Most engineering teams hit that awkward moment when data scientists need GPU clusters, but the Kubernetes admins guard GKE like a fortress. Domino Data Lab promises flexibility for ML workloads. Google Kubernetes Engine promises scalability and control. Getting the two to cooperate without manual ticket chases? That’s the real test.
Domino Data Lab gives data scientists a workspace that feels familiar but runs through enterprise-grade orchestration. Google GKE provides the underlying container infrastructure, autoscaling, and isolation. Together they become a secure playground for experimentation that can actually ship models to production under real governance.
When Domino connects to GKE, everything hinges on identity and permissions. Domino boots workers dynamically inside Kubernetes namespaces, driven by its job scheduler. GKE enforces cluster policies through IAM bindings, RBAC, and workload identity. The flow looks like this: Domino requests compute, GKE authenticates via OIDC or service accounts, jobs spin up, results sync back, then pods self-destruct. Simple on paper, elegant in reality once configured correctly.

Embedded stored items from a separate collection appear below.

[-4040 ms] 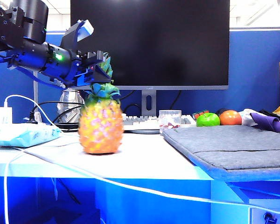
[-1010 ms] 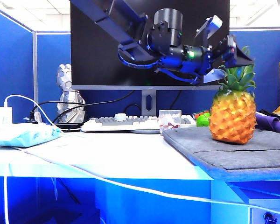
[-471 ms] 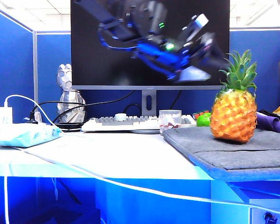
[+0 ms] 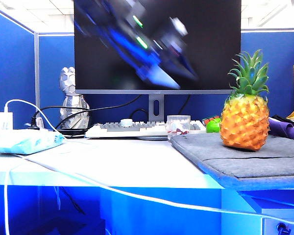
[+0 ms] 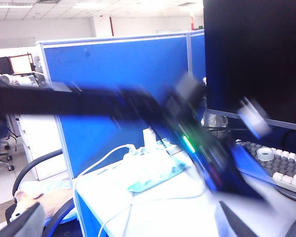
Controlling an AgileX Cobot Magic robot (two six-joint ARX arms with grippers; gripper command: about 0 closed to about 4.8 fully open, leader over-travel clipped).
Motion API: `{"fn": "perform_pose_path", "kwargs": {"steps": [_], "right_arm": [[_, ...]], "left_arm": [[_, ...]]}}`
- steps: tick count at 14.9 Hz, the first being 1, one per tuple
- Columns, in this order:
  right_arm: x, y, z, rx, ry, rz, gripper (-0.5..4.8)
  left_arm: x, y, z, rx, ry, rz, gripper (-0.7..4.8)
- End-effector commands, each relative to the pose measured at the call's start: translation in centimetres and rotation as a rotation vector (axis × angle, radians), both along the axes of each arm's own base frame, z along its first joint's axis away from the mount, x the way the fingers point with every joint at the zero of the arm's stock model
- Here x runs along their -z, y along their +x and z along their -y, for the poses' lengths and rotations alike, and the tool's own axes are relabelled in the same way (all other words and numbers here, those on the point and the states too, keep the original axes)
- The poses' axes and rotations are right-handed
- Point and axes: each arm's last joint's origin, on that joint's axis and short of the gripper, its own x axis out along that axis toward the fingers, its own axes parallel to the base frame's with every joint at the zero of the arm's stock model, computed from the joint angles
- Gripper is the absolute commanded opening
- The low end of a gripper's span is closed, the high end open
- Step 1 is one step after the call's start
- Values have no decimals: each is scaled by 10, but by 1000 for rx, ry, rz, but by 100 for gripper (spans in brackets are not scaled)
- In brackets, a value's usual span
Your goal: Pick up the pineapple and place it above the gray bag.
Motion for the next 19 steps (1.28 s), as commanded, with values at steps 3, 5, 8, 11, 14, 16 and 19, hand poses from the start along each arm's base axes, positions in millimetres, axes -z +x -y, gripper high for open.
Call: {"fn": "perform_pose_path", "kwargs": {"steps": [3, 5, 8, 11, 14, 16, 19], "right_arm": [[-2, 0, 1, 32, -30, 44, 479], [-2, 1, 2, 102, -38, 68, 479], [-4, 1, 16, 248, -27, 75, 479], [-12, -15, 32, 400, 13, 116, 479], [-21, -33, 33, 392, 139, 124, 479], [-21, -38, 31, 357, 181, 91, 479], [-18, -39, 28, 281, 143, 74, 479]], "left_arm": [[-125, -53, -91, -166, -20, 89, 479], [-164, -91, -125, -243, -54, 41, 479], [-189, -147, -156, -395, 160, 67, 479], [-216, -206, -175, -374, 66, 166, 479], [-212, -256, -197, -584, 7, 286, 479], [-180, -277, -208, -707, -17, 394, 479], [-89, -311, -225, -918, -180, 455, 479]]}}
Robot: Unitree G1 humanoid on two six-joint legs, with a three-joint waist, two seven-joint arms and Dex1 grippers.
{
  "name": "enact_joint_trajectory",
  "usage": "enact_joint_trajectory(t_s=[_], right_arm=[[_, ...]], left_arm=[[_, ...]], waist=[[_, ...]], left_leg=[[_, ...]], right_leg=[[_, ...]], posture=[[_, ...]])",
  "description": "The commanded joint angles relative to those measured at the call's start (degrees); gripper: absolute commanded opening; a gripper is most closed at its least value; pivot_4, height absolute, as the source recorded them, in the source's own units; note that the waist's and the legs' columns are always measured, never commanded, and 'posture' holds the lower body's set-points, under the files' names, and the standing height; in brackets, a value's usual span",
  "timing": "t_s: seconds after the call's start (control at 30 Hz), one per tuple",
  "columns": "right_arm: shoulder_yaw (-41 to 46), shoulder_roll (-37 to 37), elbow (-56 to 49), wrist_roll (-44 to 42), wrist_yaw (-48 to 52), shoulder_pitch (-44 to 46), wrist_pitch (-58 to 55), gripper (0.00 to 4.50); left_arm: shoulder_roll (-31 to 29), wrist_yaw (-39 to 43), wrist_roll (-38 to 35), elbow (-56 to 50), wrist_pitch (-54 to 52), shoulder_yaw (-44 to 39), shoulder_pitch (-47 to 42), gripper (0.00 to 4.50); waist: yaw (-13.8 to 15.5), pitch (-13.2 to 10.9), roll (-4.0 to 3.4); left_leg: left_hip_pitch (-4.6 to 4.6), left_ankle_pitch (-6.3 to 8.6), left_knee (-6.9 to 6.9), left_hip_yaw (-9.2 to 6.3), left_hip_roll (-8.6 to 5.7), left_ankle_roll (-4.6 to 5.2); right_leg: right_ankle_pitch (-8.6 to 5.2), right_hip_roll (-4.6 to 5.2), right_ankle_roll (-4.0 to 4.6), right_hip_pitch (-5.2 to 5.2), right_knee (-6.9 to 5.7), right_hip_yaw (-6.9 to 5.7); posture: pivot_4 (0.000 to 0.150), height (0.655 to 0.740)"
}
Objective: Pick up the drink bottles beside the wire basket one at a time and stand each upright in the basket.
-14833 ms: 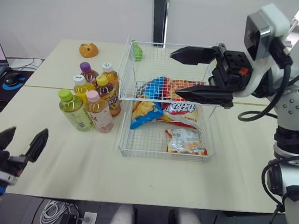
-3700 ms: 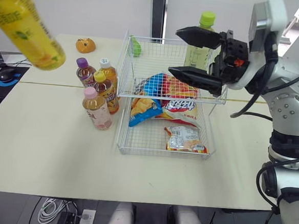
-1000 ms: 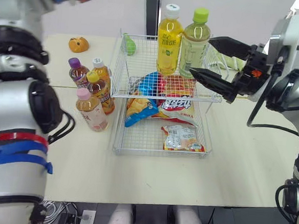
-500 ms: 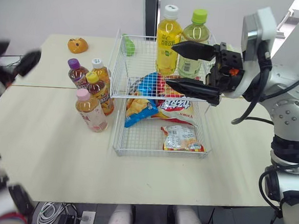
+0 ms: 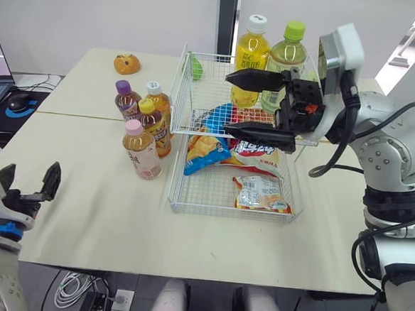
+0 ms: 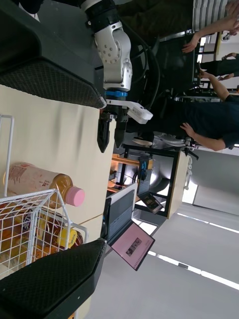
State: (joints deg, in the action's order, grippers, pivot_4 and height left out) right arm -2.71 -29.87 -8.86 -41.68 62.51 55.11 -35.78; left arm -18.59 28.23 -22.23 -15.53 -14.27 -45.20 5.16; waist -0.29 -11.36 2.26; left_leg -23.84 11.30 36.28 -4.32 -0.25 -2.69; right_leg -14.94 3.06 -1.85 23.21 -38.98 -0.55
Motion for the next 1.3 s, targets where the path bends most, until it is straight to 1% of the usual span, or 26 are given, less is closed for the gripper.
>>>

Use one identity provider, preferably something like Okta or Google Workspace, so Domino and GKE share the same trust domain. Map Domino project roles to Kubernetes service accounts. Rotate secrets automatically using cloud-managed keys. Always log everything at cluster level, not just in Domino’s job reports, because auditors love a good kube audit trail.
Common friction points: policy mismatches, leftover pods from failed experiments, and log pollution from spot instance retries. Kill old pods with short TTL policies and apply network tags per project. Avoid giving wildcard service accounts full cluster-admin rights. Instead, use namespace-bound RBAC with fine-grained node pool labels.